Relationship between measured HbA1c, age, and gender. (a) Scatterplot of HbA1c versus age of patient, separated by gender (red represents female, black represents male). Locally weighted scatterplot smoothing (LOESS) smooth fits are included. (b) Estimated probabilities of diabetes (DM) stage (normal, pre-DM, DM) by age of patient, separated by gender. Calculated from proportional odds logistic regression. There was no significant gender-by-age interaction, but both age (P < 0.001) and gender (P < 0.002) were significant.
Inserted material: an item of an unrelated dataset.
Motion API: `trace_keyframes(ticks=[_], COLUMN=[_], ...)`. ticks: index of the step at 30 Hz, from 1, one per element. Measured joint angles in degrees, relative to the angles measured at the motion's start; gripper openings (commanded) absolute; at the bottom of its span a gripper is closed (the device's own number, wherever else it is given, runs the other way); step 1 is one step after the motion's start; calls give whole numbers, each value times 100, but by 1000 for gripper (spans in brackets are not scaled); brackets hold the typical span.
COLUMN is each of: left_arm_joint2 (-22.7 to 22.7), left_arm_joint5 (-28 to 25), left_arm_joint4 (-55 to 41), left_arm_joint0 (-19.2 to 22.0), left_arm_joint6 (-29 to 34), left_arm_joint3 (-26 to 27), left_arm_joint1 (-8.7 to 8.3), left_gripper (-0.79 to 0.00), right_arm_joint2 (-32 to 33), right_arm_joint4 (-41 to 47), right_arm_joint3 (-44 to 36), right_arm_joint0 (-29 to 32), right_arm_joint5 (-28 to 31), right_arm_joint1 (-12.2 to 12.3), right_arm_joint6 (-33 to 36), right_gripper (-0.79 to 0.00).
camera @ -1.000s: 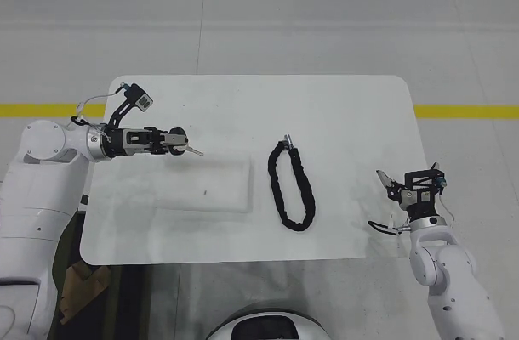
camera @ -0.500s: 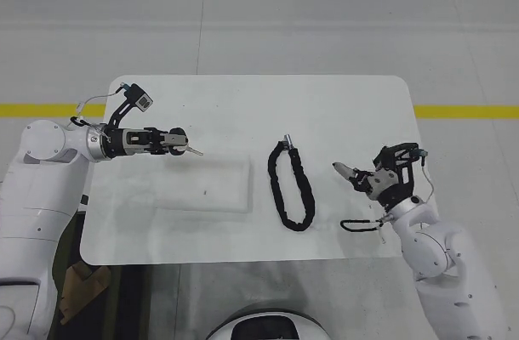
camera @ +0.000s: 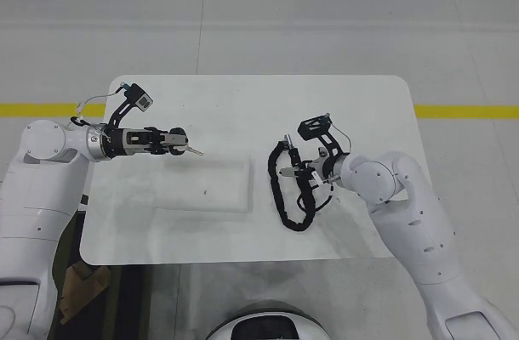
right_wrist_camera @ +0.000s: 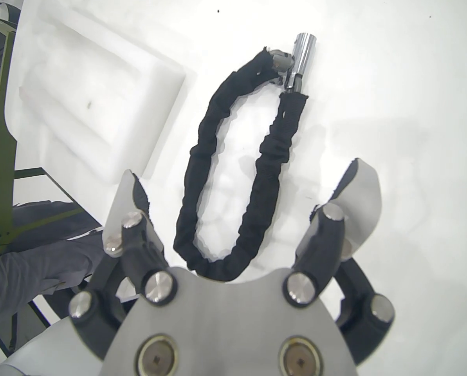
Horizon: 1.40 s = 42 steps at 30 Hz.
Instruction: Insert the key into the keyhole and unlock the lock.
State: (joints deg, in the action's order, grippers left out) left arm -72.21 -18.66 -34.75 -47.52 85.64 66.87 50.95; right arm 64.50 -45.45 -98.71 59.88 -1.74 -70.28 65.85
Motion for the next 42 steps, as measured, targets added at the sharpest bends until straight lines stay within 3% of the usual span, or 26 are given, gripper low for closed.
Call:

The probability of being in the pre-DM or DM stage increases with age, and females are more likely to be in those stages than are males at all ages.
No significant relationship could be detected between eGFR or stage of CKD when HTN (stages I or II) and abnormal HbA1c were treated as a combined, single comorbidity (Welch 2-sample t test, P = 0.23). The extent of association of HbA1c elevation reflecting DM, elevated BP reflecting the presence of HTN, and CKD are shown in the Venn diagram in Figure 7.
Figure 7.
Venn diagram displaying the co-associations of chronic kidney disease (CKD), hypertension, and HbA1c.
Discussion
Given the increasing burden of NCDs in low- and middle-income countries, this study provides additional information regarding the prevalence of CKD, HTN, and DM among a population-based sample in rural Tanzania. We report data derived from a probability-based sample of 739 individuals from a rural environment with POD measurements obtained in the household.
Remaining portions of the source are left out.